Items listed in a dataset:
· · · · ·
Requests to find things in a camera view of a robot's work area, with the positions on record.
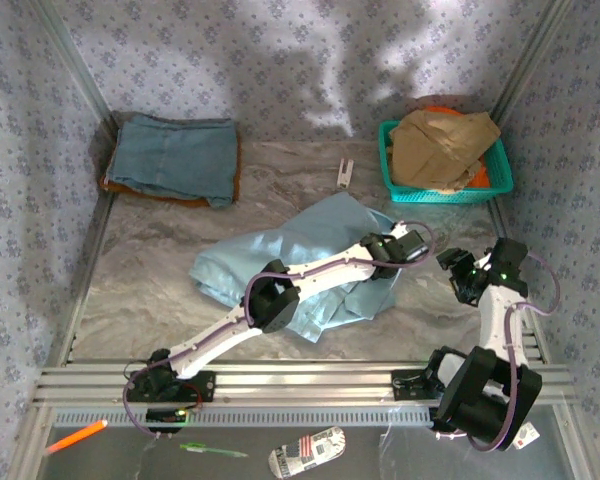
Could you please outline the light blue trousers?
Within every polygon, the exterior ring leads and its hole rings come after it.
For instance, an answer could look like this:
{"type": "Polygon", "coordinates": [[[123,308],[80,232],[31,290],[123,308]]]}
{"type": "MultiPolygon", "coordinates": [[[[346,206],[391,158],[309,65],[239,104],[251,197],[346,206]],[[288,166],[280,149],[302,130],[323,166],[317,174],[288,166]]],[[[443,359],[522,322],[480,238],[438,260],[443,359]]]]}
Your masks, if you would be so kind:
{"type": "MultiPolygon", "coordinates": [[[[387,233],[393,220],[347,193],[332,195],[278,228],[222,240],[199,253],[189,275],[199,290],[232,308],[248,281],[272,260],[299,265],[335,255],[369,233],[387,233]]],[[[350,283],[303,301],[288,326],[317,342],[323,331],[374,317],[395,305],[391,279],[350,283]]]]}

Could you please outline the crumpled tan trousers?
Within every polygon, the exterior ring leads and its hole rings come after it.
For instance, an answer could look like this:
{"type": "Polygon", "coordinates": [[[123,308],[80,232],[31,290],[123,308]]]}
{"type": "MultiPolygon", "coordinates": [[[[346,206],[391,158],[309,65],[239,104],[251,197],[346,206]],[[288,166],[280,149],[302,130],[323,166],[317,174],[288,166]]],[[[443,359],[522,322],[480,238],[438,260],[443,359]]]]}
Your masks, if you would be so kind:
{"type": "Polygon", "coordinates": [[[463,190],[480,169],[479,158],[500,135],[486,112],[455,116],[415,110],[389,133],[391,180],[443,194],[463,190]]]}

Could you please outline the folded blue denim trousers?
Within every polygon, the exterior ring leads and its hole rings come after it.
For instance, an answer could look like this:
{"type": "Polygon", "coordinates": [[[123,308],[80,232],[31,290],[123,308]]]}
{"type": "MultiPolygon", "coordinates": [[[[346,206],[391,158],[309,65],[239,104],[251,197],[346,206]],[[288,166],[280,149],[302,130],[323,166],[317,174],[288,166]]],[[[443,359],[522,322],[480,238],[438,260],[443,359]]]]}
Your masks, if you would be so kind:
{"type": "Polygon", "coordinates": [[[224,208],[233,195],[237,128],[231,119],[162,120],[135,115],[118,131],[104,174],[137,192],[204,198],[224,208]]]}

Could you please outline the teal plastic basket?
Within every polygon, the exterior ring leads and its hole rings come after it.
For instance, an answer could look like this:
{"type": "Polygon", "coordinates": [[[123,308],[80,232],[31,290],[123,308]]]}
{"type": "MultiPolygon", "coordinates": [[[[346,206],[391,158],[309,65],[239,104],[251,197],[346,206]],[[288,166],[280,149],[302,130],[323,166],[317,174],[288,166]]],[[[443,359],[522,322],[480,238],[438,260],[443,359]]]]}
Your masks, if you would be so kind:
{"type": "Polygon", "coordinates": [[[398,120],[388,120],[382,122],[378,128],[380,168],[391,201],[396,203],[424,204],[477,204],[509,193],[513,189],[513,176],[501,139],[498,139],[484,155],[490,181],[489,188],[467,187],[451,194],[443,194],[435,190],[423,190],[395,185],[390,175],[388,147],[392,145],[389,133],[398,124],[398,120]]]}

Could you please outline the small white card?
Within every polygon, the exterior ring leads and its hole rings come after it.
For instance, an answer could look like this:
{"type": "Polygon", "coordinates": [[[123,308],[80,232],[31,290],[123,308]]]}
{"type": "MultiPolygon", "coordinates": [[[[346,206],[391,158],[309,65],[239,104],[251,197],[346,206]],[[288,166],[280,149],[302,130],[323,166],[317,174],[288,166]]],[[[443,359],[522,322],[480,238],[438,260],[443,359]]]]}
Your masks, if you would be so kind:
{"type": "Polygon", "coordinates": [[[512,442],[512,446],[516,450],[521,450],[539,438],[540,433],[535,426],[531,422],[526,422],[518,430],[512,442]]]}

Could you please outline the green pen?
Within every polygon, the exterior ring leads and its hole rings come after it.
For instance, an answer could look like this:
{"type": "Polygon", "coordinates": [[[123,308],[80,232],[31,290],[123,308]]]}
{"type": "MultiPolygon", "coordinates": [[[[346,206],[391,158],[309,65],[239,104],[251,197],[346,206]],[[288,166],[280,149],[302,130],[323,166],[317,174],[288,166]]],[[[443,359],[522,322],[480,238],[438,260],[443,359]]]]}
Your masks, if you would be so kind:
{"type": "Polygon", "coordinates": [[[248,458],[249,455],[247,453],[244,452],[240,452],[240,451],[235,451],[235,450],[228,450],[228,449],[222,449],[222,448],[216,448],[216,447],[209,447],[205,444],[201,444],[201,443],[186,443],[186,444],[181,444],[180,448],[188,451],[188,452],[193,452],[193,453],[211,453],[211,454],[218,454],[218,455],[223,455],[223,456],[227,456],[230,458],[248,458]]]}

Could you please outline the black control board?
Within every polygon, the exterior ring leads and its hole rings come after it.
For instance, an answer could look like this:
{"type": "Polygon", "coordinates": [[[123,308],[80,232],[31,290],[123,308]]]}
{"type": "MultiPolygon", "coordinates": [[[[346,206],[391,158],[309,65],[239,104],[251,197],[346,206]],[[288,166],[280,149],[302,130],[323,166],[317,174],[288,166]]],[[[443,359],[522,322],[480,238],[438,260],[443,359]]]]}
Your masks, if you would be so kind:
{"type": "Polygon", "coordinates": [[[184,409],[149,409],[145,420],[152,433],[175,434],[186,425],[188,414],[184,409]]]}

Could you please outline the orange marker pen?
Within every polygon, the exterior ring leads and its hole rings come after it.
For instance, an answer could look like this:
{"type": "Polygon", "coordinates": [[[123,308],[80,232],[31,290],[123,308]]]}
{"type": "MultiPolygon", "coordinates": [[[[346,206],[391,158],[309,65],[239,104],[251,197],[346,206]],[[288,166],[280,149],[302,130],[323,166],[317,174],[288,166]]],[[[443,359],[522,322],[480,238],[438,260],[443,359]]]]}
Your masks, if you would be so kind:
{"type": "Polygon", "coordinates": [[[57,442],[49,445],[45,449],[46,455],[51,455],[57,453],[61,450],[64,450],[72,445],[75,445],[93,435],[96,435],[103,430],[105,430],[108,426],[108,421],[105,419],[98,420],[88,426],[81,428],[80,430],[58,440],[57,442]]]}

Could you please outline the aluminium side rail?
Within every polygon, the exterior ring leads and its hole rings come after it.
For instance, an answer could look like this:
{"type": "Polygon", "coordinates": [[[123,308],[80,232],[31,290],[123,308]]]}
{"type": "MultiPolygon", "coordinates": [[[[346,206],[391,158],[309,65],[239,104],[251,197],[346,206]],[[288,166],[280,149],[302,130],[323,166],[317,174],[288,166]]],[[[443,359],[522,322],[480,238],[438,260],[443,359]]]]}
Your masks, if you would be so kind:
{"type": "Polygon", "coordinates": [[[72,298],[71,310],[60,324],[60,332],[54,338],[50,357],[44,365],[29,398],[26,416],[16,436],[16,448],[9,467],[7,480],[35,480],[41,465],[45,443],[52,427],[52,407],[36,399],[45,370],[66,367],[72,355],[76,332],[81,324],[87,305],[89,289],[99,254],[104,243],[109,217],[116,199],[113,193],[101,193],[93,214],[92,225],[84,243],[86,264],[78,271],[78,288],[72,298]]]}
{"type": "MultiPolygon", "coordinates": [[[[505,237],[509,236],[507,219],[500,201],[498,199],[490,200],[488,210],[496,233],[505,237]]],[[[546,360],[549,366],[554,366],[539,317],[535,313],[524,315],[523,318],[531,326],[536,341],[539,342],[538,347],[541,358],[546,360]]],[[[557,405],[552,406],[552,409],[574,479],[595,480],[596,476],[600,474],[600,468],[598,468],[596,451],[586,435],[586,425],[579,405],[561,399],[558,400],[557,405]]]]}

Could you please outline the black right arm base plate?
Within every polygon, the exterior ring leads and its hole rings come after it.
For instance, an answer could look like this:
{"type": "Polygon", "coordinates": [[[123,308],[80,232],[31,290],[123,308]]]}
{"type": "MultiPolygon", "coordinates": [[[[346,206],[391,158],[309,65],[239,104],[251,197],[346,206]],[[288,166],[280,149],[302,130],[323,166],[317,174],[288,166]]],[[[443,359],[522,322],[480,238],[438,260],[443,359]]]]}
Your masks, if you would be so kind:
{"type": "Polygon", "coordinates": [[[486,372],[458,371],[458,384],[452,379],[445,385],[436,372],[425,370],[393,370],[391,385],[395,400],[439,399],[475,403],[488,382],[486,372]]]}

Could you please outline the aluminium mounting rail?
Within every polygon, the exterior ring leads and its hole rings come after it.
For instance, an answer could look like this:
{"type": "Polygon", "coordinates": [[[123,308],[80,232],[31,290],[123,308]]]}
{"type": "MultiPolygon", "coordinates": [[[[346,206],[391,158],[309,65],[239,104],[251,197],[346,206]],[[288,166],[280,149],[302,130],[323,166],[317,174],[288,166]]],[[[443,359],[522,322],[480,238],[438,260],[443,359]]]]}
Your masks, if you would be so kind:
{"type": "MultiPolygon", "coordinates": [[[[77,362],[48,367],[36,399],[49,407],[120,406],[127,376],[141,363],[77,362]]],[[[217,361],[213,407],[381,406],[393,403],[393,370],[422,362],[346,360],[217,361]]]]}

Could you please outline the aluminium frame post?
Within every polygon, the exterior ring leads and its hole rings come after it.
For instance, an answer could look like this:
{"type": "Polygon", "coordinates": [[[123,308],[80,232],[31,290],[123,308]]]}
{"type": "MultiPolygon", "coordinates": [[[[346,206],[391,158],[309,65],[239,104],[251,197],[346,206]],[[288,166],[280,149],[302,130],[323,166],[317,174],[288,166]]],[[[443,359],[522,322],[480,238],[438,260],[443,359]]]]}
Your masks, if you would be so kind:
{"type": "Polygon", "coordinates": [[[538,68],[541,60],[552,45],[574,0],[547,0],[538,21],[509,75],[504,89],[491,110],[492,120],[503,128],[511,116],[515,105],[538,68]]]}
{"type": "Polygon", "coordinates": [[[56,11],[52,0],[28,1],[44,30],[49,35],[51,42],[62,57],[65,66],[71,73],[89,108],[95,117],[102,122],[106,134],[111,139],[114,139],[118,129],[114,116],[77,49],[68,28],[56,11]]]}

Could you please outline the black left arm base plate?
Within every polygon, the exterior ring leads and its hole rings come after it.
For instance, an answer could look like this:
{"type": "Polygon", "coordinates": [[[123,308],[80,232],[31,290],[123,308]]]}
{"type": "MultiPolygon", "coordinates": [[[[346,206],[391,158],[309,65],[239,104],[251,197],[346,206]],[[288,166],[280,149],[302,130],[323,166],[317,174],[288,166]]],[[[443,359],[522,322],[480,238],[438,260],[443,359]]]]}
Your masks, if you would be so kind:
{"type": "Polygon", "coordinates": [[[183,380],[166,369],[156,369],[140,375],[125,394],[128,402],[135,403],[191,403],[212,402],[216,374],[201,371],[191,379],[183,380]]]}
· · · · ·
INSTRUCTIONS FOR THE TASK → Only a number is wanted. Count the lines of the data that contain "rail".

OUTPUT FOR THIS EXERCISE → 2